I read Frankl’s book after I got done directing Forgotten Plague. After traveling the country and seeing dozens of patients severely ill from a disease with no cure, I had my own crisis of meaning. I’d taken on the pain of all the people we’d filmed. As a journalist who also has the illness—albeit in a much milder flavor--the stories fused with my soul, and I felt my fate was interwoven with everyone else’s.

What haunted me most was my memory of seeing Whitney’s pill bottles lined up on the family’s kitchen counter, and noting that most of what he was taking were pills I take every day. They work for me. But Whitney is wasting away, unable to eat solid food, unable to speak, unable to leave his bed.

It’s hard for me, but obviously exponentially harder for Janet. She told me it’s the most difficult thing she’s done in life “by a factor of thousands.” But one animating truth guides her. “He’s my son. I just love him.”

Janet receives messages from patients all over the world—they are inspired by her husband, horrified by her son. She’s come to feel like a mother to all patients, many of whom are suicidal, a rational response to a life spent hovering just above death, but with no possibility of that ultimate reprieve.

However many sufferers write that Whitney is their north star, that if he can go on living through hell, then their lesser suffering, though intense, must be endurable too.

“He’s saving lives,” Janet says, “Just by lying there.”

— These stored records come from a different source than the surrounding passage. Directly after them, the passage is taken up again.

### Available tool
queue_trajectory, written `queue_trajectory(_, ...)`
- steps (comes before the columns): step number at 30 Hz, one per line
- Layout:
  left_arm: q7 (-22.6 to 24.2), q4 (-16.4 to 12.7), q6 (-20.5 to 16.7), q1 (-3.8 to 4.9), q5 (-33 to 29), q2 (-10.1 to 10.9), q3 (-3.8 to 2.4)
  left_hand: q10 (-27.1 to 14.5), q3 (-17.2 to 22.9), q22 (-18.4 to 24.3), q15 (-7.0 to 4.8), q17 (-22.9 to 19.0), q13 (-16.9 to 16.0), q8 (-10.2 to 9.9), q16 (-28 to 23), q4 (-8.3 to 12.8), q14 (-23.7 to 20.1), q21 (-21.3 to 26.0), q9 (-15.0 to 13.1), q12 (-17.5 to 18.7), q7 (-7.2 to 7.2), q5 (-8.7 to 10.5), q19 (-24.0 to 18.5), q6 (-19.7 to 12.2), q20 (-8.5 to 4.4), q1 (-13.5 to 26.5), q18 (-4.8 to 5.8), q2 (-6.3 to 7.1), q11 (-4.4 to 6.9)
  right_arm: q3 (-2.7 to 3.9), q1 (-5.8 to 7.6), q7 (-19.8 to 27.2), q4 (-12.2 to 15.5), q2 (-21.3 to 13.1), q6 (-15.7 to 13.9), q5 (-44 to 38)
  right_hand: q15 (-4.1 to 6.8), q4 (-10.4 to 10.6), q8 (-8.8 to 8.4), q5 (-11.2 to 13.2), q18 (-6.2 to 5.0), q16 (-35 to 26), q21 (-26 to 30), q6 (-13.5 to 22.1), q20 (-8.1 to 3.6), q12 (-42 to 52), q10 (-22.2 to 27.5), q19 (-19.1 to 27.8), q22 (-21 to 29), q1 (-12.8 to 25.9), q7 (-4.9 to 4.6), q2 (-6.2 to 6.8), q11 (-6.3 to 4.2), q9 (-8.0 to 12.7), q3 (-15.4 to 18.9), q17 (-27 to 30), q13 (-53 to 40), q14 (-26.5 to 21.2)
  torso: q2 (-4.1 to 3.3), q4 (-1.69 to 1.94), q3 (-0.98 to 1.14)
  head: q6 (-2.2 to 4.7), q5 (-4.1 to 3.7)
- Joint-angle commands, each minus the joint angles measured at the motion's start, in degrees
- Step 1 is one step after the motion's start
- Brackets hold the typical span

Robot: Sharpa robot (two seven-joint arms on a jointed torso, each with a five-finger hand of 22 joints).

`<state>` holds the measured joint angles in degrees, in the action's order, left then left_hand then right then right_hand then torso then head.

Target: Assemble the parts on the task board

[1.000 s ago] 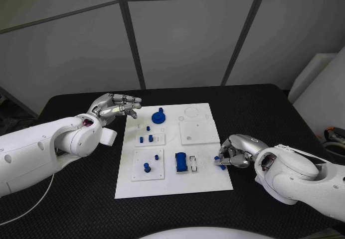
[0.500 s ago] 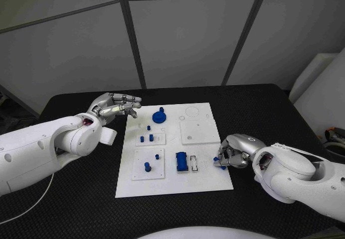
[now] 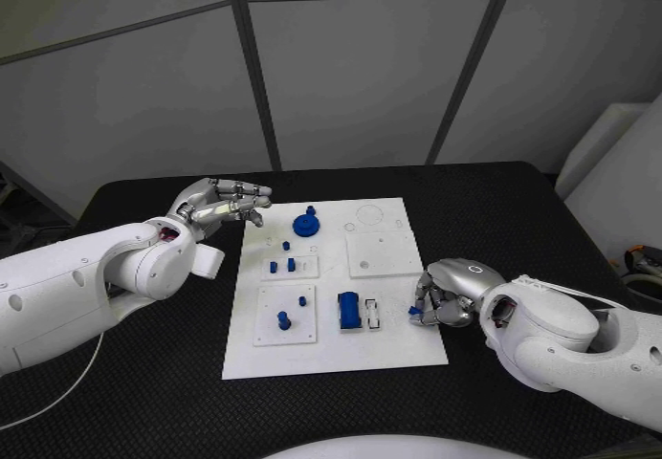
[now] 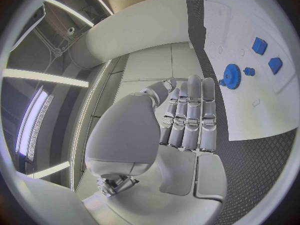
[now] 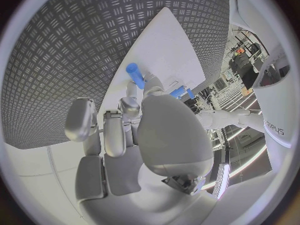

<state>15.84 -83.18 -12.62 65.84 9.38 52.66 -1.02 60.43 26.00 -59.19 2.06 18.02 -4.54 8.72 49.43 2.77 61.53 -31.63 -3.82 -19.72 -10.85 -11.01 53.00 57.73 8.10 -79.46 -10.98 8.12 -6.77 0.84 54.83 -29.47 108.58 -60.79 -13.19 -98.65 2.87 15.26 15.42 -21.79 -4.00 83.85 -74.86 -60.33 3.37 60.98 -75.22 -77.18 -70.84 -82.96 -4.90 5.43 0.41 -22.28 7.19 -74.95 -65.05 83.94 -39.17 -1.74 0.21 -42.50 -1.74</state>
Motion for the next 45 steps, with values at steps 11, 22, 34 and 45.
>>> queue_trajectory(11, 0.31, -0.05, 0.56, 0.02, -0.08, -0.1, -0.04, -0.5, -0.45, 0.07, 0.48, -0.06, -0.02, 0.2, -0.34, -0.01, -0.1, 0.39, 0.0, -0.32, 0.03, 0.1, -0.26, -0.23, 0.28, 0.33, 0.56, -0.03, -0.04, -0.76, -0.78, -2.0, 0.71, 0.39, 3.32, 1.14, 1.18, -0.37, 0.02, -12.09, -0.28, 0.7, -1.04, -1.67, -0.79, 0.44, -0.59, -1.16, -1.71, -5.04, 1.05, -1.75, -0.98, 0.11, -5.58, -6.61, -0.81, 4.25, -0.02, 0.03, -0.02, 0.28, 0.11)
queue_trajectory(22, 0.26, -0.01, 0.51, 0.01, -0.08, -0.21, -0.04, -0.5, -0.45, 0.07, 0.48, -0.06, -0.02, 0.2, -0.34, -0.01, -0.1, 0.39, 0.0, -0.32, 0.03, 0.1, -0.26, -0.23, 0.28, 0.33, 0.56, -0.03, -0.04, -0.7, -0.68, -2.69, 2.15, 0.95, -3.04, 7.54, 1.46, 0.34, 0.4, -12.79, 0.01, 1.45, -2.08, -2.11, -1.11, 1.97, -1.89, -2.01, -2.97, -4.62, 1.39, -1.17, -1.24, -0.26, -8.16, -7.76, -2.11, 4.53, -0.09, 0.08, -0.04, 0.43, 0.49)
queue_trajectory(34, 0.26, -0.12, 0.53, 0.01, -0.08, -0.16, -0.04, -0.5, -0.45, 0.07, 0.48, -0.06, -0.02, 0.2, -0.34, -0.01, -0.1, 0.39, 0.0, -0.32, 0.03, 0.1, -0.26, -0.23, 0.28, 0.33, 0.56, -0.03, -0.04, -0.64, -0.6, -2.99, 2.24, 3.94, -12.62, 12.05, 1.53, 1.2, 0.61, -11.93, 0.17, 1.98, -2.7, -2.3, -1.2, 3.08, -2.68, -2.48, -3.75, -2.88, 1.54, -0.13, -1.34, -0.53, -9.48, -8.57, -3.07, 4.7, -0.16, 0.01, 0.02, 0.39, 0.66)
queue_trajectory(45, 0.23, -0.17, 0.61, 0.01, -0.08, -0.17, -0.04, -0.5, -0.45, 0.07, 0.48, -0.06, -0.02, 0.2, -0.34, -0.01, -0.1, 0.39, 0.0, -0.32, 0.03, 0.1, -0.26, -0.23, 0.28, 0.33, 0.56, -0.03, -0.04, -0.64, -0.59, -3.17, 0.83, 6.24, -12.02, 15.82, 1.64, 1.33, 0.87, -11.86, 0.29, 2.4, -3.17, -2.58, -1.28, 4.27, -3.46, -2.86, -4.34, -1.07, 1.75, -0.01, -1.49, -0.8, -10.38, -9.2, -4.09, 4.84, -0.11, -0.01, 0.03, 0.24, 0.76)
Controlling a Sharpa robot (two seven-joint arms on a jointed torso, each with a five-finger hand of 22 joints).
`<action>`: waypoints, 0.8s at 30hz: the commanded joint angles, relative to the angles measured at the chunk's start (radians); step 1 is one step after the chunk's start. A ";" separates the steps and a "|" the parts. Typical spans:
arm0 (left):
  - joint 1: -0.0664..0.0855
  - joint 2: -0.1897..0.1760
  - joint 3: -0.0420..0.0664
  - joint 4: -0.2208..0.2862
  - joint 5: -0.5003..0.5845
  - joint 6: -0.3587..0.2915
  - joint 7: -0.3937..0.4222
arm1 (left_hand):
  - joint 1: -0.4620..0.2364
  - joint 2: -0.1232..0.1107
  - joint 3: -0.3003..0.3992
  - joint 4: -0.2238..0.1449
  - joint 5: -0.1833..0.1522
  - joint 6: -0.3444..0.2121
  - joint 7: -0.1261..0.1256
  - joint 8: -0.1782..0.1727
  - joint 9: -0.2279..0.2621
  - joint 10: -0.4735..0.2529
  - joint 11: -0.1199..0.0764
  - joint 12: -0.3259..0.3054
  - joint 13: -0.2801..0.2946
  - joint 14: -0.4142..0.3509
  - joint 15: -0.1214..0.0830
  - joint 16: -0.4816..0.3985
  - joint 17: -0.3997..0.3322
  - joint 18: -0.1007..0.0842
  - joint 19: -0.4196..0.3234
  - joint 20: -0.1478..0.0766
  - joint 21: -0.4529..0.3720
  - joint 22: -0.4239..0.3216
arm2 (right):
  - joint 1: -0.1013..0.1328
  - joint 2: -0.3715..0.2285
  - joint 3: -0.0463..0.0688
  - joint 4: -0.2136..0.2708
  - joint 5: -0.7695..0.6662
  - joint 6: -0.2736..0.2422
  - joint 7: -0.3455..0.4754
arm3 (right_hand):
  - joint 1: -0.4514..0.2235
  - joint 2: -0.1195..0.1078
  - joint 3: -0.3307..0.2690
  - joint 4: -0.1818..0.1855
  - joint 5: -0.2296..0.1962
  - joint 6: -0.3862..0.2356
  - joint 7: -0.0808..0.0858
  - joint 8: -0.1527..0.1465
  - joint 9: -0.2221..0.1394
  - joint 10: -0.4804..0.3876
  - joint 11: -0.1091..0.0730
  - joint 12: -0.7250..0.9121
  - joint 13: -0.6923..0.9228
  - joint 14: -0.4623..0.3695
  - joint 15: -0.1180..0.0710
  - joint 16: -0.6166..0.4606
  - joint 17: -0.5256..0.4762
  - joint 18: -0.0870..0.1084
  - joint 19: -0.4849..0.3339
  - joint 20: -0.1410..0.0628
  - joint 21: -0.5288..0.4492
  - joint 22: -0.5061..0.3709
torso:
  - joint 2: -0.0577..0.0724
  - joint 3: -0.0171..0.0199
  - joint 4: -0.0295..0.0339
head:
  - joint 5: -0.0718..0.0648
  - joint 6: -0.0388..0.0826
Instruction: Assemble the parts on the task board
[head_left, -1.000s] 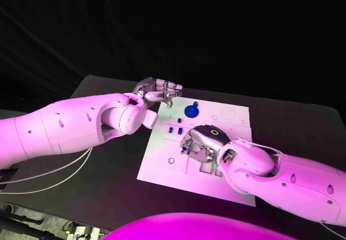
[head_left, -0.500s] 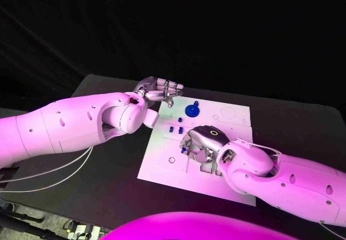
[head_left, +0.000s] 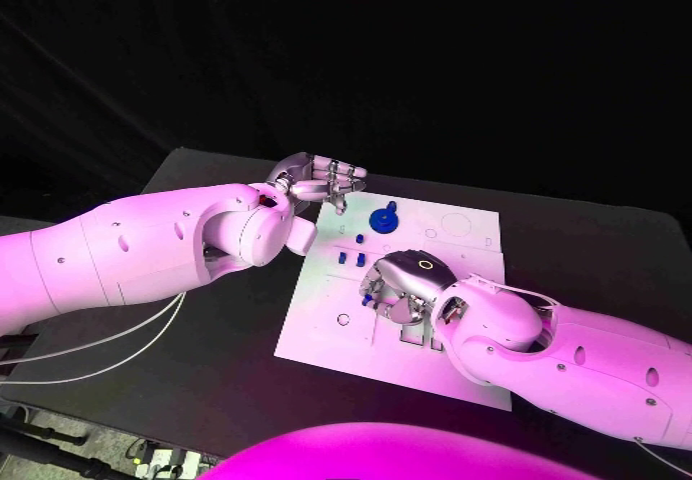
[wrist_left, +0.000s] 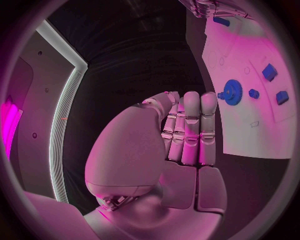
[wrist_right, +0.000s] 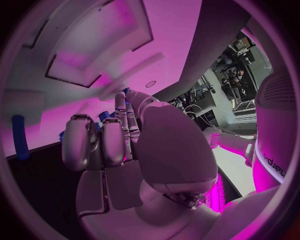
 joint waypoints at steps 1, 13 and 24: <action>0.001 0.002 0.001 0.002 0.004 0.019 0.001 | -0.002 0.008 0.000 -0.005 0.002 -0.007 -0.002 -0.004 -0.001 -0.011 0.000 0.005 0.001 -0.008 -0.001 -0.004 -0.001 0.012 -0.008 -0.003 -0.005 -0.002 | -0.002 0.002 -0.001 -0.001 -0.024 0.032 -0.010 | -0.007 0.000 0.003 -0.003 0.005 0.007 0.001 0.006 0.001 0.007 0.000 -0.005 -0.002 0.046 -0.006 0.006 -0.001 -0.014 0.005 0.001 0.003 0.134 | 0.000 0.0000 0.0001 | 0.001 0.000; 0.001 0.003 0.001 0.002 0.004 0.020 -0.003 | -0.001 0.009 0.000 -0.006 0.002 -0.008 -0.001 -0.004 -0.001 -0.012 0.000 0.005 0.001 -0.008 -0.001 -0.004 -0.002 0.012 -0.009 -0.003 -0.006 -0.003 | -0.003 0.010 -0.004 -0.008 -0.024 0.057 -0.019 | -0.040 -0.015 -0.013 0.004 0.014 -0.021 0.012 -0.013 -0.005 -0.015 0.010 -0.024 -0.008 0.045 0.002 0.009 -0.002 -0.011 -0.003 0.005 -0.015 0.129 | 0.000 -0.0005 0.0001 | -0.001 0.000; 0.001 0.002 0.001 0.001 0.003 0.021 -0.008 | -0.001 0.009 0.001 -0.007 0.001 -0.010 0.000 -0.004 -0.002 -0.015 0.001 0.007 0.001 -0.009 -0.001 -0.005 -0.003 0.013 -0.012 -0.002 -0.009 -0.005 | -0.003 0.004 -0.005 -0.004 -0.027 -0.007 -0.032 | -0.067 -0.044 -0.030 0.009 0.019 -0.116 0.053 -0.030 -0.033 -0.106 0.051 -0.073 -0.038 0.038 0.034 0.007 -0.015 -0.002 -0.029 0.030 -0.070 0.111 | 0.000 0.0002 0.0002 | -0.002 0.002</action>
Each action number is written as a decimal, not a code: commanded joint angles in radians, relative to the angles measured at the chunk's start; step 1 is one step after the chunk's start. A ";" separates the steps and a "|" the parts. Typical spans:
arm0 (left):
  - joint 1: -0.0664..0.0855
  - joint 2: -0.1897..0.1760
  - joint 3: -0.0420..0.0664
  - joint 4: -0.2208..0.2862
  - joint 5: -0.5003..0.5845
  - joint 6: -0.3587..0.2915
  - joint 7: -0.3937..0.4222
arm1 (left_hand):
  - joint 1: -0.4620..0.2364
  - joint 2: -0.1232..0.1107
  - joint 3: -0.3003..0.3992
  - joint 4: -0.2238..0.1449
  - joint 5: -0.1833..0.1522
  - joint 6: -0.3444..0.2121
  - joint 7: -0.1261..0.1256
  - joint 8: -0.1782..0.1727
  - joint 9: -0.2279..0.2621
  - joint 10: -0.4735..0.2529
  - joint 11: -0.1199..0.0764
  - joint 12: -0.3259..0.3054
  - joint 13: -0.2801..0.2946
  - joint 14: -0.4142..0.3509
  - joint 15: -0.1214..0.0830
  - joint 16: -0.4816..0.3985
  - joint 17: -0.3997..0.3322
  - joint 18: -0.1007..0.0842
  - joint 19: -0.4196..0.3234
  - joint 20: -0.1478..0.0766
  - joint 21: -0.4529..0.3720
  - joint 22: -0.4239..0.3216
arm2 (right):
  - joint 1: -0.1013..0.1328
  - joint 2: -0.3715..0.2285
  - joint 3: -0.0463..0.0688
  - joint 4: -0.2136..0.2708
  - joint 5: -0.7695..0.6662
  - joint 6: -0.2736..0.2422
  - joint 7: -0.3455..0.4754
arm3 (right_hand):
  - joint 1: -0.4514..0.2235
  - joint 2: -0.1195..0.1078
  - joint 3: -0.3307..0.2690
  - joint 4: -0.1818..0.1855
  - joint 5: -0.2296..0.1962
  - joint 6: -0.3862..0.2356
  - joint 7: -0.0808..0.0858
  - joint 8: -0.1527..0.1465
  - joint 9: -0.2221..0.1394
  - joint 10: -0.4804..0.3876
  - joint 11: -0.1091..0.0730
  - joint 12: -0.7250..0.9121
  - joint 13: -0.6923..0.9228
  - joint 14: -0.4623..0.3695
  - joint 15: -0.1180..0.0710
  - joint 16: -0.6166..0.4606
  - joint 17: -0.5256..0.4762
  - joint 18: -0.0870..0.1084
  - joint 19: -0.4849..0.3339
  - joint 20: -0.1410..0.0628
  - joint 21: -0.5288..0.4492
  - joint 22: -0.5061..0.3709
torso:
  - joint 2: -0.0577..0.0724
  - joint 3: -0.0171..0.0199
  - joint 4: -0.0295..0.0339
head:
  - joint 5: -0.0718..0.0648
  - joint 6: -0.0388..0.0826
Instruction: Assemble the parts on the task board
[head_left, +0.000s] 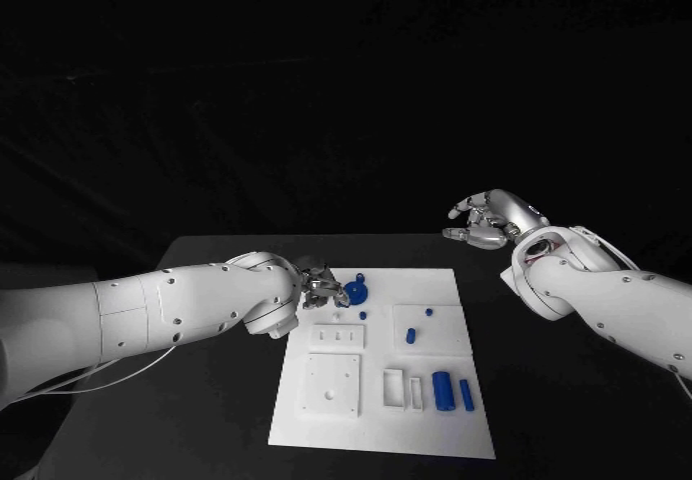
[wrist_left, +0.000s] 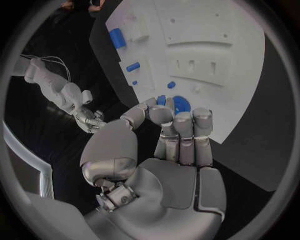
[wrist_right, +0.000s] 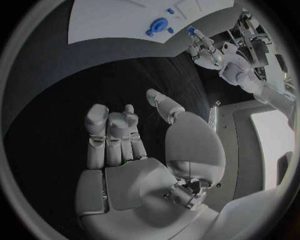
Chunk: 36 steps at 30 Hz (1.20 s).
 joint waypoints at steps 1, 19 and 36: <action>-0.004 0.011 0.001 -0.004 -0.068 0.055 -0.039 | 0.022 0.018 -0.002 0.009 -0.008 0.111 -0.110 -0.007 0.180 -0.075 -0.044 0.038 0.044 0.089 -0.072 0.020 0.013 0.038 0.045 -0.127 0.021 0.004 | 0.001 0.003 0.000 0.000 0.023 0.001 0.013 | 0.004 0.004 -0.007 -0.001 0.009 -0.012 0.020 0.003 0.002 -0.006 0.000 -0.003 -0.002 0.001 0.006 -0.007 0.002 0.100 0.000 -0.005 -0.005 0.000 | 0.003 0.0012 0.0038 | -0.005 -0.005; -0.049 0.035 0.001 -0.032 -0.071 0.041 -0.032 | -0.081 0.074 0.010 -0.015 0.121 0.154 -0.125 0.015 0.208 -0.071 -0.057 0.085 0.082 0.107 -0.084 0.055 0.047 0.065 0.056 -0.120 0.048 0.021 | 0.002 0.008 0.000 -0.001 0.023 0.009 0.006 | 0.009 0.009 -0.013 0.001 0.094 -0.013 0.020 0.004 0.002 -0.008 0.000 0.002 -0.011 0.003 0.006 -0.011 0.005 0.100 0.001 -0.004 -0.008 0.002 | 0.008 -0.0065 0.0228 | -0.025 -0.032; -0.069 0.041 0.001 -0.041 -0.098 0.054 -0.027 | -0.127 0.092 0.026 -0.017 0.142 0.167 -0.129 0.035 0.218 -0.066 -0.060 0.106 0.084 0.109 -0.084 0.071 0.056 0.069 0.053 -0.118 0.055 0.026 | 0.003 0.010 0.000 -0.004 0.023 0.021 0.000 | 0.008 0.009 -0.015 0.002 0.113 -0.013 0.020 0.004 0.002 -0.009 0.000 0.004 -0.014 0.003 0.007 -0.012 0.006 0.100 0.002 -0.003 -0.009 0.003 | 0.008 -0.0064 0.0224 | -0.018 -0.039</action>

Every few months, Whitney’s mental fog lifts when they have to administer the drug Ativan to help with a routine procedure. And though he can’t talk he gesticulates, in his own sign language. Janet posted on Facebook that Whitney signed to her and Ron that he was going downhill and didn’t have much time left. She said he asked his father if he got cured, did it mean that all the millions around the world—he gestured a globe with his hands—would be cured too?

Ron nodded.

Then Whitney made rapid punching motions—like a boxer—indicating he’d keep fighting. “Then he laid back down, tears streaming down his face,” she wrote, gesturing to his parents it was time for them to leave.

And like that the fog descended again and Whitney motioned for them to leave—but the thousands of the sick connected to Janet online later read her dispatch, and could tell that the process of the meek inheriting the earth was as real as ever.